• **Assignment**
Set down the data below in full, exactly as it reads, but without the pictures.
*** Opening of Information shown ***
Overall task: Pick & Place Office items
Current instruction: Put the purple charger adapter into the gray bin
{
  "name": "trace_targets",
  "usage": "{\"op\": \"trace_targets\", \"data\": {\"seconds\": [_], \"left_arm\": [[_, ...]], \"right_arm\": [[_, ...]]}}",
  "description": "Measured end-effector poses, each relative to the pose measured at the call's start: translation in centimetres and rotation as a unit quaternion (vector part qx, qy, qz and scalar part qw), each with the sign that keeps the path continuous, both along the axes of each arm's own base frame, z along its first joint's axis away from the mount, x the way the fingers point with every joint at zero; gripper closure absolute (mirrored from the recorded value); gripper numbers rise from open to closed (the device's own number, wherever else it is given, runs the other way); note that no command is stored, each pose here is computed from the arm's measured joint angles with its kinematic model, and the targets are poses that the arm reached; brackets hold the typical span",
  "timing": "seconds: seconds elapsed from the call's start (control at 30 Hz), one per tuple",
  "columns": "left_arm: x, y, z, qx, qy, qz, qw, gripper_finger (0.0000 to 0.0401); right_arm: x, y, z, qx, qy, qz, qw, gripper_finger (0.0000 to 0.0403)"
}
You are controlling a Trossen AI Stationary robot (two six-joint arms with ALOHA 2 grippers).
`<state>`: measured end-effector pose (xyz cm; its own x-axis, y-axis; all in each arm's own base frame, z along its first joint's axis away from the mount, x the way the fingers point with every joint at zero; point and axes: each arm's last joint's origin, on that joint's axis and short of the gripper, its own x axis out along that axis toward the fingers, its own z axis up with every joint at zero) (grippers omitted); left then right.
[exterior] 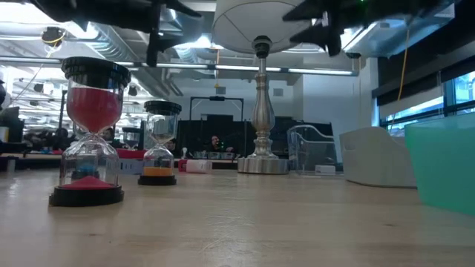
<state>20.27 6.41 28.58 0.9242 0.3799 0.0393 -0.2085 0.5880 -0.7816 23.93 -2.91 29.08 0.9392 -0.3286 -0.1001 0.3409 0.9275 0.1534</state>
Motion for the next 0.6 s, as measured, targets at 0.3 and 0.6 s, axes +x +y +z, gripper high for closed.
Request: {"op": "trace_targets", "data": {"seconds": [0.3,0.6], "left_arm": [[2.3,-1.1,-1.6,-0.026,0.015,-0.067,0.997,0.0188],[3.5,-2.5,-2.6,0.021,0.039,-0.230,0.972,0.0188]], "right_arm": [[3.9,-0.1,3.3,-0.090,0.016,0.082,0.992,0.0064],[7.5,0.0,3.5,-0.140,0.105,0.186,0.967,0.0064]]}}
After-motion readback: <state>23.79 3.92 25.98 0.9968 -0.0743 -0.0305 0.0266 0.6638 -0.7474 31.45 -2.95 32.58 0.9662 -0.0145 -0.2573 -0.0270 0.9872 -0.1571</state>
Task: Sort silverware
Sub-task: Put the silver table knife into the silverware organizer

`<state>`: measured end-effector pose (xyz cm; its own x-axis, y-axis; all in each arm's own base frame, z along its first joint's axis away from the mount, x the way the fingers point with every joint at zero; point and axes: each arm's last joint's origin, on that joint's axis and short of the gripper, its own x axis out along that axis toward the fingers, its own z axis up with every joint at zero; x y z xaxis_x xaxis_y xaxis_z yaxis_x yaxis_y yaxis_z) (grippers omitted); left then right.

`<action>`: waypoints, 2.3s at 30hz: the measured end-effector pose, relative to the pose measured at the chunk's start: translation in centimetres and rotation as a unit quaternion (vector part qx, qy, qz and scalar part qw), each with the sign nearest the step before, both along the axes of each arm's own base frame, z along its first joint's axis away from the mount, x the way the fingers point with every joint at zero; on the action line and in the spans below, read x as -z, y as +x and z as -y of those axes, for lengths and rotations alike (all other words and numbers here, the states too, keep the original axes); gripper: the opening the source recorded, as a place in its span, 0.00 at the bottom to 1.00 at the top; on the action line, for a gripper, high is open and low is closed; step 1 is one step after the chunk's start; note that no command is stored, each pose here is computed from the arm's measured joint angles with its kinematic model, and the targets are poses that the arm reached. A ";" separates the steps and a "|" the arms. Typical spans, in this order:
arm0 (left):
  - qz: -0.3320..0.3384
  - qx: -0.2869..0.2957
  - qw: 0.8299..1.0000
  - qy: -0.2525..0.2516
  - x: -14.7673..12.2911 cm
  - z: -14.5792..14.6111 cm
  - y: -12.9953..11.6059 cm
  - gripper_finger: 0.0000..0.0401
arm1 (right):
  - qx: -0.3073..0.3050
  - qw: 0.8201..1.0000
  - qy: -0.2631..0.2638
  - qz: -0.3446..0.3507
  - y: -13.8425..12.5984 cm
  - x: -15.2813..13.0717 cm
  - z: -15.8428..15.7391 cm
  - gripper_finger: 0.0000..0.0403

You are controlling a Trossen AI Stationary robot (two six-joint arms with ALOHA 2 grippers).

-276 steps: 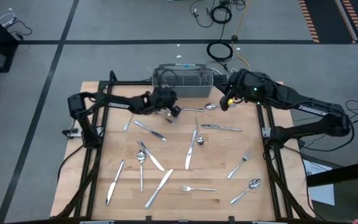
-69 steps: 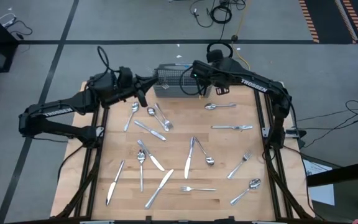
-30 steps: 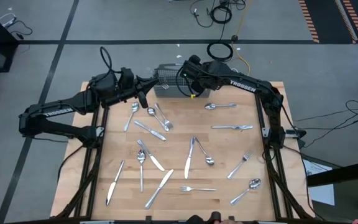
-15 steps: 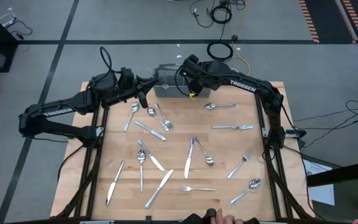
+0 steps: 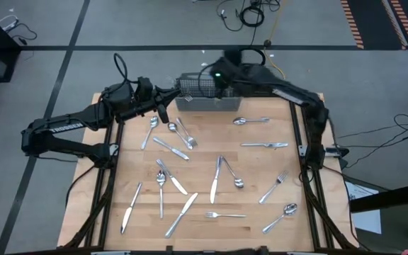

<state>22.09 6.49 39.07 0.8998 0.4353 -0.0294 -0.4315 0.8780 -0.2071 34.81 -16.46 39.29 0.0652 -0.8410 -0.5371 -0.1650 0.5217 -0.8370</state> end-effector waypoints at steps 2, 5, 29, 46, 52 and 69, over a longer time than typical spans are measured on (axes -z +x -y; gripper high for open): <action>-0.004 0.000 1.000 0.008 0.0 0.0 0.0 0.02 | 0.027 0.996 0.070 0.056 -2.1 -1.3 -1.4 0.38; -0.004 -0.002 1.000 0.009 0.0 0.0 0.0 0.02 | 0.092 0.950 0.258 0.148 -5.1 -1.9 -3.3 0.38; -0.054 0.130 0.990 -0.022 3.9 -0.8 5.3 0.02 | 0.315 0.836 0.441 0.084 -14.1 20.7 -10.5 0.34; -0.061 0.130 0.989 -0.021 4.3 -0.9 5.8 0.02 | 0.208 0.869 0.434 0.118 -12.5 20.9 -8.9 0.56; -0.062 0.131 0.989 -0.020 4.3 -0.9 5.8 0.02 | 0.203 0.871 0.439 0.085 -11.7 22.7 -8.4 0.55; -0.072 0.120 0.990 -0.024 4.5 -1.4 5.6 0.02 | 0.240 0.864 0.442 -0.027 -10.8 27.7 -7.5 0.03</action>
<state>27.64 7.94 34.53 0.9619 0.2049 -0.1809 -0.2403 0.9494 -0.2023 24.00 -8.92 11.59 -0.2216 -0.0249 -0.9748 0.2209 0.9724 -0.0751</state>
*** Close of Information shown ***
• **Worked solution**
Overall task: Pick & Place Office items
Current instruction: Put the purple charger adapter into the gray bin
{
  "name": "trace_targets",
  "usage": "{\"op\": \"trace_targets\", \"data\": {\"seconds\": [_], \"left_arm\": [[_, ...]], \"right_arm\": [[_, ...]]}}",
  "description": "Measured end-effector poses, each relative to the pose measured at the call's start: translation in centimetres and rotation as a unit quaternion (vector part qx, qy, qz and scalar part qw), each with the sign that keeps the path continuous, both along the axes of each arm's own base frame, z along its first joint's axis away from the mount, x the way the fingers point with every joint at zero; gripper closure absolute (mirrored from the recorded value); gripper numbers rise from open to closed (the device's own number, wherever else it is given, runs the other way); note that no command is stored, each pose here is computed from the arm's measured joint angles with its kinematic model, and the targets are poses that the arm reached; brackets hold the typical span",
  "timing": "seconds: seconds elapsed from the call's start (control at 30 Hz), one per tuple",
  "columns": "left_arm: x, y, z, qx, qy, qz, qw, gripper_finger (0.0000 to 0.0401); right_arm: x, y, z, qx, qy, qz, qw, gripper_finger (0.0000 to 0.0403)"
}
You are controlling a Trossen AI Stationary robot (two six-joint arms with ALOHA 2 grippers).
`<state>`: measured end-effector pose (xyz cm; its own x-axis, y-axis; all in each arm's own base frame, z along its first joint's axis away from the mount, x the way the fingers point with every joint at zero; point and axes: each arm's last joint's origin, on that joint's axis and short of the gripper, its own x axis out along that axis toward the fingers, its own z axis up with every joint at zero) (grippers omitted); left then right.
[exterior] 
<state>20.27 6.41 28.58 0.9242 0.3799 0.0393 -0.2085 0.5880 -0.7816 23.93 -2.91 29.08 0.9392 -0.3286 -0.1001 0.3409 0.9275 0.1534</state>
Motion for the next 0.6 s, as measured, targets at 0.3 and 0.6 s, axes +x +y +z, gripper high for closed.
Request: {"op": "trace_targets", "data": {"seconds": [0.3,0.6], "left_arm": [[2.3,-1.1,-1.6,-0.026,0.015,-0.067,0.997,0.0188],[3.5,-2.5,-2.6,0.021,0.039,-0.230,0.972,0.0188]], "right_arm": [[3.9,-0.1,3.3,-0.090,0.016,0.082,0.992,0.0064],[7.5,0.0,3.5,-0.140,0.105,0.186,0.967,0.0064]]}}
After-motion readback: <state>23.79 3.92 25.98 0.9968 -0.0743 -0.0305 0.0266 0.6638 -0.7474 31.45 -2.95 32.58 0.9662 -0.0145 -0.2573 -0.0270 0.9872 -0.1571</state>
Task: Sort silverware
Sub-task: Put the silver table knife into the silverware organizer

`<state>`: measured end-effector pose (xyz cm; its own x-axis, y-axis; all in each arm's own base frame, z along its first joint's axis away from the mount, x the way the fingers point with every joint at zero; point and axes: each arm's last joint's origin, on that joint's axis and short of the gripper, its own x axis out along that axis toward the fingers, its own z axis up with every joint at zero; x y z xaxis_x xaxis_y xaxis_z yaxis_x yaxis_y yaxis_z) (grippers omitted); left then right.

`<action>`: waypoints, 2.3s at 30hz: the measured end-effector pose, relative to the pose measured at the chunk's start: translation in centimetres and rotation as a unit quaternion (vector part qx, qy, qz and scalar part qw), each with the sign nearest the step before, both along the axes of each arm's own base frame, z along its first joint's axis away from the mount, x the way the fingers point with every joint at zero; on the action line and in the spans below, read x as -z, y as +x and z as -y of those axes, for lengths and rotations alike (all other words and numbers here, the states too, keep the original axes); gripper: the opening the source recorded, as a place in its span, 0.00 at the bottom to 1.00 at the top; on the action line, for a gripper, high is open and low is closed; step 1 is one step after the chunk's start; note that no command is stored, each pose here is computed from the arm's measured joint angles with its kinematic model, and the targets are poses that the arm reached. A ";" separates the steps and a "|" the arms. Typical spans, in this order:
arm0 (left):
  - qz: -0.3320..0.3384
  - qx: -0.2869..0.2957
  - qw: 0.8299..1.0000
  - qy: -0.2525..0.2516
  - x: -14.7673..12.2911 cm
  - z: -14.5792..14.6111 cm
  - y: -12.9953..11.6059 cm
  - gripper_finger: 0.0000..0.0401
arm1 (right):
  - qx: -0.3073..0.3050
  - qw: 0.8201..1.0000
  - qy: -0.2631..0.2638
  - qz: -0.3446..0.3507
  - y: -13.8425..12.5984 cm
  - x: -15.2813..13.0717 cm
  - z: -15.8428..15.7391 cm
  - gripper_finger: 0.0000..0.0403

You are controlling a Trossen AI Stationary robot (two six-joint arms with ALOHA 2 grippers).

-276 steps: 
-69 steps: 
-30 steps: 
-15 steps: 
+0 steps: 

<state>22.09 6.49 39.07 0.8998 0.4353 -0.0294 -0.4315 0.8780 -0.2071 34.81 -16.46 39.29 0.0652 -0.8410 -0.5371 -0.1650 0.5217 -0.8370</state> end-effector waypoints at steps 2, 5, 29, 46, 52 and 69, over a longer time than typical spans are measured on (axes -z +x -y; gripper high for open): <action>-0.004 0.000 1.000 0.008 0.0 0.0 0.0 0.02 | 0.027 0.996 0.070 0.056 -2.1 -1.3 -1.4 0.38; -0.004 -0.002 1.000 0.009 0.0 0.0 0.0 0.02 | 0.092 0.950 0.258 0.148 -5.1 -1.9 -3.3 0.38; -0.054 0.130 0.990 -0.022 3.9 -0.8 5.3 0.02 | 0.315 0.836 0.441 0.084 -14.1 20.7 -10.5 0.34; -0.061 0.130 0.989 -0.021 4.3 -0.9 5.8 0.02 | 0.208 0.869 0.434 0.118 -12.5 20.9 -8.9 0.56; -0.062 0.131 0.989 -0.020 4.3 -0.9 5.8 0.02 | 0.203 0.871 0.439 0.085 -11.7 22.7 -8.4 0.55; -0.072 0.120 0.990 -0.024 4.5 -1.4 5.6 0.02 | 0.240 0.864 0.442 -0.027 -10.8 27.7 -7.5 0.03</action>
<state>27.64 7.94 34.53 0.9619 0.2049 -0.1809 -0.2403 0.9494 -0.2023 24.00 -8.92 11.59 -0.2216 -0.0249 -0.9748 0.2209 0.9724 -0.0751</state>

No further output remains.